▸ **Task statement**:
A set of records appears below. Print them all, word for word.

▸ **Records for this exercise**:
================================

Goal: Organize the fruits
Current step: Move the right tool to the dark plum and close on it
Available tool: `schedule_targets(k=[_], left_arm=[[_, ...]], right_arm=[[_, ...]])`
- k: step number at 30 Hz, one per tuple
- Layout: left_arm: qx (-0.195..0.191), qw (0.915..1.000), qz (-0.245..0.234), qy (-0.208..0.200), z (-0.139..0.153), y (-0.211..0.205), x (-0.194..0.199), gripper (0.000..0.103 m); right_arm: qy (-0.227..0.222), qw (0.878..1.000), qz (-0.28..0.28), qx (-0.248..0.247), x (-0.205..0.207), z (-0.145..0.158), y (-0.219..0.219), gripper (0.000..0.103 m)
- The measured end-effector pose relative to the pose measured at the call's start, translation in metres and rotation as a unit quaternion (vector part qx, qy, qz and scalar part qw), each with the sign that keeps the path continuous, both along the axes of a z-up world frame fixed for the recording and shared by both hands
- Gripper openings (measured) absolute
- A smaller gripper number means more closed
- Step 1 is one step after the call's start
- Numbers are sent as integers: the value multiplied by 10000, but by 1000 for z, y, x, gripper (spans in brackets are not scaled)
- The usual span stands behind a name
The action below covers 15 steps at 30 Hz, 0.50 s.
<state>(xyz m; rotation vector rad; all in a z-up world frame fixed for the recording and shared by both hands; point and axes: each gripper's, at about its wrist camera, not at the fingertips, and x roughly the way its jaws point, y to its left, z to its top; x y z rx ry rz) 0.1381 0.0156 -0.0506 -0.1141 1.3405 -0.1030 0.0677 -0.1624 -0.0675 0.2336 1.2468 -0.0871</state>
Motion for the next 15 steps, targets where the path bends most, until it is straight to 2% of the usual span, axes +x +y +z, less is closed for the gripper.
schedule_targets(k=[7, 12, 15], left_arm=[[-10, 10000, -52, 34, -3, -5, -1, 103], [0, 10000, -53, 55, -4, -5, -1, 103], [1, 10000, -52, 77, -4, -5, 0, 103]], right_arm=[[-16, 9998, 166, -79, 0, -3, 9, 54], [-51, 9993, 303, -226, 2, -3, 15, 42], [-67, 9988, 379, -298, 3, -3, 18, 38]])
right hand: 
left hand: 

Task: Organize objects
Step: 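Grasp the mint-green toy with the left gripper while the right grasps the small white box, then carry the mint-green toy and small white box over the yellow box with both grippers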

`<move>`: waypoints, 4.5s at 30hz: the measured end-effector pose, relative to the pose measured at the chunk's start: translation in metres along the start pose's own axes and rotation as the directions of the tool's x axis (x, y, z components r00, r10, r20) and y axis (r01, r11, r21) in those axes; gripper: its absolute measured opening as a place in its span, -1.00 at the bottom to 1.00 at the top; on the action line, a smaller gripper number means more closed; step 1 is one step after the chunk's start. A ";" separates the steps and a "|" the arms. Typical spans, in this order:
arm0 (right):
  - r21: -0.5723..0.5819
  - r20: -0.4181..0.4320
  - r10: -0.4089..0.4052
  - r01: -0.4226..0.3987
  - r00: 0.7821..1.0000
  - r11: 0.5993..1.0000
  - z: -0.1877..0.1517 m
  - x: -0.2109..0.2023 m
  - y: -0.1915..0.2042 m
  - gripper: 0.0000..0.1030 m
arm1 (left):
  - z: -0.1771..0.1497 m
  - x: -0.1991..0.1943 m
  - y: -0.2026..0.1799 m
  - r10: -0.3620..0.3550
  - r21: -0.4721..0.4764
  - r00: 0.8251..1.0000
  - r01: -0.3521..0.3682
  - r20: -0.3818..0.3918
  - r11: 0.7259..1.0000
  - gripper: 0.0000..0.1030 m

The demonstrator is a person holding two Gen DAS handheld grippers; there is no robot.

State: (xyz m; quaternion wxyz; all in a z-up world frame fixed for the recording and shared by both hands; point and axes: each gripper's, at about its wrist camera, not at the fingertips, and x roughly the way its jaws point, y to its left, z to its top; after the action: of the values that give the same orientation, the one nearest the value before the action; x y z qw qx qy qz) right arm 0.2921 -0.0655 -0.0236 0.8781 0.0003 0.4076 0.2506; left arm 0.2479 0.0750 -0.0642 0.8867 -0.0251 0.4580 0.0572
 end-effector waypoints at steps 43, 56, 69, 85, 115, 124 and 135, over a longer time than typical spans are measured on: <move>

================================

▸ **Response**:
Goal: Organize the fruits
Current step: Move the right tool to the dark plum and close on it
Available tool: `schedule_targets(k=[_], left_arm=[[_, ...]], right_arm=[[_, ...]])`
- k: step number at 30 Hz, one per tuple
- Layout: left_arm: qx (-0.195..0.191), qw (0.915..1.000), qz (-0.245..0.234), qy (-0.208..0.200), z (-0.139..0.153), y (-0.211..0.205), x (-0.194..0.199), gripper (0.000..0.103 m); right_arm: qy (-0.227..0.222), qw (0.878..1.000), qz (-0.28..0.28), qx (-0.248..0.247), x (-0.205..0.207), z (-0.145..0.158), y (-0.219..0.219), gripper (0.000..0.103 m)
- The measured end-effector pose relative to the pose measured at the call's start, translation in metres and rotation as a unit quaternion (vector part qx, qy, qz and scalar part qw), each with the sign that keeps the path continuous, both along the axes of a z-up world frame fixed for the recording and shared by both hands
- Gripper openings (measured) absolute
- A smaller gripper number means more closed
- Step 1 is one step after the call's start
- Numbers are sent as integers: the value multiplied by 10000, but by 1000 for z, y, x, gripper (spans in brackets are not scaled)
- The usual span stands behind a name
The action below covers 15 steps at 30 Hz, 0.50 s.
<state>(xyz m; rotation vector rad; all in a z-up world frame fixed for the recording and shared by both hands; point and axes: each gripper's, at about its wrist camera, not at the fingertips, and x roughly the way its jaws point, y to its left, z to its top; x y z rx ry rz) 0.1381 0.0156 -0.0506 -0.1141 1.3405 -0.1030 0.0677 -0.1624 -0.0675 0.2336 1.2468 -0.0871</state>
Motion for the next 15 steps, targets where the path bends most, until it is straight to 2% of the usual span, axes +x +y +z, less is closed for the gripper.
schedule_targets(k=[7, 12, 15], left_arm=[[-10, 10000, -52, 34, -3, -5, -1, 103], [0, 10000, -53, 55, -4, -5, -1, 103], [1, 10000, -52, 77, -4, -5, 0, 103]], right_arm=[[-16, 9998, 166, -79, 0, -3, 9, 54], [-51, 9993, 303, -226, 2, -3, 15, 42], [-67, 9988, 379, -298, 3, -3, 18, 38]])
right hand: 
left hand: 

Task: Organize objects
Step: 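Grasp the mint-green toy with the left gripper while the right grasps the small white box, then carry the mint-green toy and small white box over the yellow box with both grippers
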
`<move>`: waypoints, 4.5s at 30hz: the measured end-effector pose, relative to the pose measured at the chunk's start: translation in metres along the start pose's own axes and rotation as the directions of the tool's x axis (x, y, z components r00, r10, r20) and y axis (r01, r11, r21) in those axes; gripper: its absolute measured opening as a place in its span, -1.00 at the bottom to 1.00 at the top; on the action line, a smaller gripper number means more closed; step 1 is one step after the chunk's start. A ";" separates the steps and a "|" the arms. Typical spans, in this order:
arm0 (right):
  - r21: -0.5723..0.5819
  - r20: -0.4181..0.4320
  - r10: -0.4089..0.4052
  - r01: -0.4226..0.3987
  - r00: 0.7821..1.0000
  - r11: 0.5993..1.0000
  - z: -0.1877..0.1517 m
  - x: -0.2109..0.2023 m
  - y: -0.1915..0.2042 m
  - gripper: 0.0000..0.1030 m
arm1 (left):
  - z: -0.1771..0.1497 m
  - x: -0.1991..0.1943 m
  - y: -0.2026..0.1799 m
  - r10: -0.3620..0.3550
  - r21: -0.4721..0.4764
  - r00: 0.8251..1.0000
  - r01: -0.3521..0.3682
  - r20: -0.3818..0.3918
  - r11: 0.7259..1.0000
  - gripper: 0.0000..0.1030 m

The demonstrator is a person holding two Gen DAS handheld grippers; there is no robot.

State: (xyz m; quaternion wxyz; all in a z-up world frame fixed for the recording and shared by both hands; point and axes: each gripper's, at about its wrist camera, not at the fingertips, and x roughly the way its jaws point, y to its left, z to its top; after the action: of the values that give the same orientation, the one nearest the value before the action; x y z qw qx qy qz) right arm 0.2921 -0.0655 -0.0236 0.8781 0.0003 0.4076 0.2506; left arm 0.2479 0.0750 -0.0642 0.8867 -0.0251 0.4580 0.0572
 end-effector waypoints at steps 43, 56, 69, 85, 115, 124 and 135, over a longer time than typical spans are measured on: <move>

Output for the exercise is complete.